EXERCISE BRIEF:
Line by line, output the data that follows exactly as written.

--- --- ---

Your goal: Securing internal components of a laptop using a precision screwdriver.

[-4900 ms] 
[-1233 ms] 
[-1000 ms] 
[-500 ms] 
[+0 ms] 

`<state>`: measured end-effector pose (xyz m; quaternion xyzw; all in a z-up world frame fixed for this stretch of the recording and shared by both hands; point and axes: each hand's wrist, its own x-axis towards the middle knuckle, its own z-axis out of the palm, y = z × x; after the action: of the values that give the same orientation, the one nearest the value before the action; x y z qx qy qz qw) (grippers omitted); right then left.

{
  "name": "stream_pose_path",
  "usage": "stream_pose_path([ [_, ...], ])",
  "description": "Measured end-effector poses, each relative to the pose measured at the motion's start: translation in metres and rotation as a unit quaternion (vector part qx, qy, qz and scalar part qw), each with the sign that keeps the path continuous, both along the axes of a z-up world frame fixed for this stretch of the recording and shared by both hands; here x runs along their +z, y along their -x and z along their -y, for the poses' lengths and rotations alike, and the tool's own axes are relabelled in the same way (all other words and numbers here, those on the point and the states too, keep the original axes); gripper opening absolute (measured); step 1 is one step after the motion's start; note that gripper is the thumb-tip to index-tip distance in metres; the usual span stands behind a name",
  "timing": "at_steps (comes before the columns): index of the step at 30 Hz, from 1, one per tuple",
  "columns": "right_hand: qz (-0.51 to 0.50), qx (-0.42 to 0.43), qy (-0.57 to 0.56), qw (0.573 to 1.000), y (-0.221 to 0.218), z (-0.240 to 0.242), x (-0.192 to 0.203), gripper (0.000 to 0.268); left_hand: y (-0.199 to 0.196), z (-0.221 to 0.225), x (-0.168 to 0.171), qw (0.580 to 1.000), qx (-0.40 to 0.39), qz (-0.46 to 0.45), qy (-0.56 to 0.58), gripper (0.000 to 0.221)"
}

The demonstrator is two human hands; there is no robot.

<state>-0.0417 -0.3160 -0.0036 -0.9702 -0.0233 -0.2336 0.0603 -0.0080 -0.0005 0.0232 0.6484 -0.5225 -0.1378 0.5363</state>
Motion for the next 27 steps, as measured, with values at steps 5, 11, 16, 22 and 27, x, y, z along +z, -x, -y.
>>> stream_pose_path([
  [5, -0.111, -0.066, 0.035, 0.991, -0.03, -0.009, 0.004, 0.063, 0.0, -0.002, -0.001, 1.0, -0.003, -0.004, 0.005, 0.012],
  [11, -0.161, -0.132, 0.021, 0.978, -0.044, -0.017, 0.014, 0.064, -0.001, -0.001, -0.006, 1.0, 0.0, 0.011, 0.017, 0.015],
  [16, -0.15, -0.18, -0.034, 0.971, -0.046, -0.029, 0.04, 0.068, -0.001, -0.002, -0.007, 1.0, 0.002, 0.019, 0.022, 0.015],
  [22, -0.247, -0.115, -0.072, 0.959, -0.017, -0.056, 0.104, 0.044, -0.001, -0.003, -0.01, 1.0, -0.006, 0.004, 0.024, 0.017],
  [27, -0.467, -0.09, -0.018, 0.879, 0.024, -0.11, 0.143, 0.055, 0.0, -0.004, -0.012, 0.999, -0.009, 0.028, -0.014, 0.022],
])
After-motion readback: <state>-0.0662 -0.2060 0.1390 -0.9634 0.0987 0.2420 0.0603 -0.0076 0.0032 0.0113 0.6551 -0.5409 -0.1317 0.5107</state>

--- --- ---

REPLY:
Your goal: Securing internal components of a laptop using a precision screwdriver.

[-4900 ms] 
[-1233 ms] 
[-1000 ms] 
[-500 ms] 
[+0 ms] 

`<state>`: measured end-effector pose (xyz m; quaternion xyzw; all in a z-up world frame fixed for this stretch of the recording and shared by both hands; point and axes: each hand's wrist, its own x-axis towards the middle knuckle, its own z-axis out of the palm, y = z × x; after the action: of the values that give the same orientation, the one nearest the value before the action; x y z qx qy qz qw) (grippers omitted); right then left.

{
  "name": "stream_pose_path",
  "usage": "stream_pose_path([ [_, ...], ])",
  "description": "Measured end-effector poses, each relative to the pose measured at the motion's start: translation in metres and rotation as a unit quaternion (vector part qx, qy, qz and scalar part qw), each with the sign that keeps the path continuous, both along the axes of a z-up world frame fixed for this stretch of the recording and shared by both hands; here x runs along their +z, y along their -x and z along their -y, for the poses' lengths and rotations alike, and the tool's own axes are relabelled in the same way (all other words and numbers here, those on the point and the states too, keep the original axes); gripper opening absolute (measured); step 1 is one step after the motion's start; note that gripper is the thumb-tip to index-tip distance in metres; the usual span stands behind a name",
  "timing": "at_steps (comes before the columns): index of the step at 30 Hz, from 1, one per tuple",
  "columns": "right_hand: qz (-0.51 to 0.50), qx (-0.42 to 0.43), qy (-0.57 to 0.56), qw (0.573 to 1.000), y (-0.221 to 0.218), z (-0.240 to 0.242), x (-0.192 to 0.203), gripper (0.000 to 0.268); left_hand: y (-0.199 to 0.196), z (-0.221 to 0.225), x (-0.168 to 0.171), qw (0.580 to 1.000), qx (-0.40 to 0.39), qz (-0.46 to 0.45), qy (-0.56 to 0.58), gripper (0.000 to 0.221)"
}

The demonstrator is two human hands; there is no robot.

<state>-0.0417 -0.3160 -0.0036 -0.9702 -0.0233 -0.2336 0.0603 -0.0080 -0.0005 0.0232 0.6484 -0.5225 -0.1378 0.5363</state>
Motion for the next 27 steps, as measured, with values at steps 5, 11, 16, 22 and 27, x, y, z along +z, -x, -y.
>>> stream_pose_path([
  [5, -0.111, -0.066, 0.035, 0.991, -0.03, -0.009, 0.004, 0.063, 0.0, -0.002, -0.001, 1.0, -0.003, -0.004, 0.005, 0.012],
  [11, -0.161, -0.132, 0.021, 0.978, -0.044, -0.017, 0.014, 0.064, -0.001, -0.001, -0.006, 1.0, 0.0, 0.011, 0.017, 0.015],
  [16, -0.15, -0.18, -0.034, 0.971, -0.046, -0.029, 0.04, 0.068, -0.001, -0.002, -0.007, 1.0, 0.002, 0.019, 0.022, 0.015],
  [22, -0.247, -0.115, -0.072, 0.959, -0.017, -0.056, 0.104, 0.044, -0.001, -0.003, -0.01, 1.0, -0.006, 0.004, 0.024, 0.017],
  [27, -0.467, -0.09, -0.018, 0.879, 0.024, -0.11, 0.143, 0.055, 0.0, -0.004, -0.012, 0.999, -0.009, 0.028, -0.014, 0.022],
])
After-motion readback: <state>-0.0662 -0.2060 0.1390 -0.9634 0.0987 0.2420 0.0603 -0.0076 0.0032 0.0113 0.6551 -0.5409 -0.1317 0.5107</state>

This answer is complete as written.